PROBLEM TO SOLVE: Return the whole listing, keeping every character the same.

DATA BELOW:
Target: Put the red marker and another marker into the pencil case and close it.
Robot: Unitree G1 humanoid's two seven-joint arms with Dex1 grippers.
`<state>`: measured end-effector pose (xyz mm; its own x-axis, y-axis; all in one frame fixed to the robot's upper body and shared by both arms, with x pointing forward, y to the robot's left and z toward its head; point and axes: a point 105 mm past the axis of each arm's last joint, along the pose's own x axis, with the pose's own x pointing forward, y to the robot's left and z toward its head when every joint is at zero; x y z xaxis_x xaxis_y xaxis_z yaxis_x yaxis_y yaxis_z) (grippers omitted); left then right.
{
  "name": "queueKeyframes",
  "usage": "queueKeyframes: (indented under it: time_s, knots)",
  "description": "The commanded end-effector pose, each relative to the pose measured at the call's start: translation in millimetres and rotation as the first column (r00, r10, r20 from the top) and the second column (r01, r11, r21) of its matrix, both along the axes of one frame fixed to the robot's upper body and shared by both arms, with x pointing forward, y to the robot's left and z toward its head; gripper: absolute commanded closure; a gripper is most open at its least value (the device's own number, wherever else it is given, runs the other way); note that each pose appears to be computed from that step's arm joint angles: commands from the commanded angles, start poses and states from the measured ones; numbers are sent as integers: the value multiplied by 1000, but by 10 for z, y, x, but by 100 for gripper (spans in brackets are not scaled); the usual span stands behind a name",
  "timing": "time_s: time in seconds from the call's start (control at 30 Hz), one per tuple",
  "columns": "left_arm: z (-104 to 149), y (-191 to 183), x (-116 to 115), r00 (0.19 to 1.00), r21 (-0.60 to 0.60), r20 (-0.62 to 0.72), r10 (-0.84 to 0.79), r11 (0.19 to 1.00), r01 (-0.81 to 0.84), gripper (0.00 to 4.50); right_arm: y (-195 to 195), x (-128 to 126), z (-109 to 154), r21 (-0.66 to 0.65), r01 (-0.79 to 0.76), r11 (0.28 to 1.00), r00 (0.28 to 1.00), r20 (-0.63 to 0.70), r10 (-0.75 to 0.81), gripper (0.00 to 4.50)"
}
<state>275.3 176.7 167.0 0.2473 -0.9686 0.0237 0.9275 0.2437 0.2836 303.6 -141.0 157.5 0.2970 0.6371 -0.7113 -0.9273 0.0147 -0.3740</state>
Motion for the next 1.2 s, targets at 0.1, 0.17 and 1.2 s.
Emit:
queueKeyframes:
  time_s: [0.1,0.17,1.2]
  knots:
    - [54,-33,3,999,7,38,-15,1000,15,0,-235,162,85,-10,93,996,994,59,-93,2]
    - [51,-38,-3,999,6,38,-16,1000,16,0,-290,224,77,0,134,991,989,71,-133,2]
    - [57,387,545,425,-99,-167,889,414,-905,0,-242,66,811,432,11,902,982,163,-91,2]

WRITTEN RESPONSE:
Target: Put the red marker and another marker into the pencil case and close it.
Robot: Unitree G1 humanoid's two seven-joint arms with Dex1 grippers.
`<state>`: measured end-effector pose (xyz mm; its own x-axis, y-axis; all in one frame fixed to the robot's upper body and shared by both arms, with x pointing forward, y to the robot's left and z toward its head; point and axes: a point 105 mm past the axis of each arm's last joint, along the pose's own x axis, with the pose's own x pointing forward, y to the robot's left and z toward its head when every joint is at zero; x y z xaxis_x xaxis_y xaxis_z yaxis_x yaxis_y yaxis_z) (grippers omitted); left then right.
{
  "name": "queueKeyframes",
  "usage": "queueKeyframes: (indented under it: time_s, knots)",
  "description": "The commanded end-effector pose, each relative to the pose measured at the call's start: translation in millimetres and rotation as the first column (r00, r10, r20 from the top) and the second column (r01, r11, r21) of its matrix, both along the axes of one frame fixed to the robot's upper body and shared by both arms, with x pointing forward, y to the robot's left and z toward its head; gripper: absolute commanded closure; a gripper is most open at its least value (the device's own number, wherever else it is given, runs the other way); note that each pose appears to be computed from that step's arm joint angles: commands from the commanded angles, start poses and states from the measured ones; numbers are sent as integers: the value multiplied by 1000, but by 10 for z, y, x, but by 100 for gripper (spans in brackets are not scaled); the usual span stands behind a name",
  "timing": "time_s: time in seconds from the call's start (control at 30 Hz), one per tuple",
  "columns": "left_arm: z (-104 to 149), y (-191 to 183), x (-116 to 115), r00 (0.19 to 1.00), r21 (-0.60 to 0.60), r20 (-0.62 to 0.72), r10 (-0.84 to 0.79), r11 (0.19 to 1.00), r01 (-0.81 to 0.84), gripper (0.00 to 4.50); right_arm: y (-195 to 195), x (-128 to 126), z (-109 to 154), r21 (-0.66 to 0.65), r01 (-0.79 to 0.76), r11 (0.28 to 1.00), r00 (0.28 to 1.00), r20 (-0.63 to 0.70), r10 (-0.75 to 0.81), gripper (0.00 to 4.50)"
}
<state>275.3 176.7 167.0 0.2473 -0.9686 0.0237 0.9275 0.2437 0.2836 303.6 -141.0 157.5 0.2970 0.6371 -0.7113 -0.9273 0.0147 -0.3740</state>
Motion for the next 1.2 s, targets at 0.1, 0.17 and 1.2 s.
Emit:
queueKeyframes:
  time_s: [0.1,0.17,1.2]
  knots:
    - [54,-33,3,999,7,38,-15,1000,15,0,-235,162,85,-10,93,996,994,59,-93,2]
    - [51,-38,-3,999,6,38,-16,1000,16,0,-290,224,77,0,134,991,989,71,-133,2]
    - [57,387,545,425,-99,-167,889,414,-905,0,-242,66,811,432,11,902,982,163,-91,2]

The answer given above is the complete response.